Let’s pretend for a moment that you just came into a sizable inheritance. You’re not sure how to best invest that money for optimal returns, so you turn to an investment adviser for help. Your adviser puts together a comprehensive, diversified plan that looks and sounds good to you. You’re feeling good about moving forward.

Just before putting ink to paper, you ask how your investment performance will be measured and learn the following:

  1. The adviser will meet with you in a year to evaluate the investment.
  2. They will only look at a couple of the holdings rather than the full impact of the investment.
  3. And their estimate of the holdings’ performance will be based on historical averages.

I’m willing to bet that there is no way you’d sign this agreement. Yet that scenario is no different than how the tourism industry currently plans their media spend. The most common objection I hear to investing in new media opportunities is: “We like this, but we already have our plan for the year.”

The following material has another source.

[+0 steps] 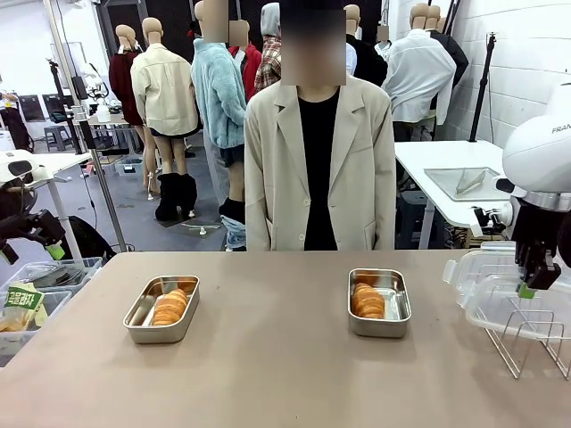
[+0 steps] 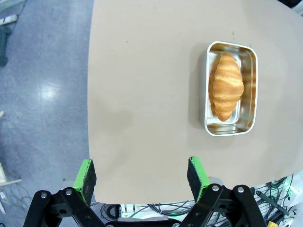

In other words, we’ll check on the results at some point in the future, and we’ll try to do better for next year (just like the misguided investment adviser).

This annual approach, with partial insights of loose estimates, doesn’t work any better for tourism boards than it does for investment advisers.

While you’re not directly investing your own dollars into your tourism board’s media budget, you are investing taxpayer dollars, which, in many ways, come with an even greater responsibility to be used appropriately. Those dollars are few and far between, are under intense scrutiny and must be managed efficiently. You need to show a clear return for that taxpayer investment (who wants their tax dollars wasted?).

The traveler data challenge

Historically, annual media buying made sense for the tourism industry, just like it did for other industries. Broadcast media and broadly targeted advertisements were the best we could do. But that’s just not the case anymore. Marketers in other industries have already moved on to a data-rich, agile, testing and learning, results-centric approach.

The challenge in adopting a more agile approach to tourism marketing is the traditional lack of traveler data. It’s difficult to clearly measure and optimize your campaigns when the only data you have to work with is soft metrics like display ad impressions, clicks to your website and brochure downloads. Airline and hotel bookings only bring you a small step further—it’s still difficult to reliably tie bookings to people you’ve messaged in the past. And even if you can do this passably well, it likely only accounts for a portion of the overall impact from each visit.

To top it all off, in digital marketing, these soft metrics and bookings are typically measured at the cookie level—it’s rare to have a view of the consumer on the individual level. But it’s this individual view that ultimately will give you accurate insight into how each person spends across retail, tours, restaurants (and more) while they’re in your destination.

This is the sort of customer data marketers regularly use in retail, CPG and other industries where advertising technology has been table-stakes marketing strategy for years. They use this information to define their value propositions, find their best audiences and personalize their messaging. Best practice is to identify and get a clear view of individual customers and their behavior across channels and devices, then use this information to define and send the most appropriate marketing messages in the channels where each person is most receptive.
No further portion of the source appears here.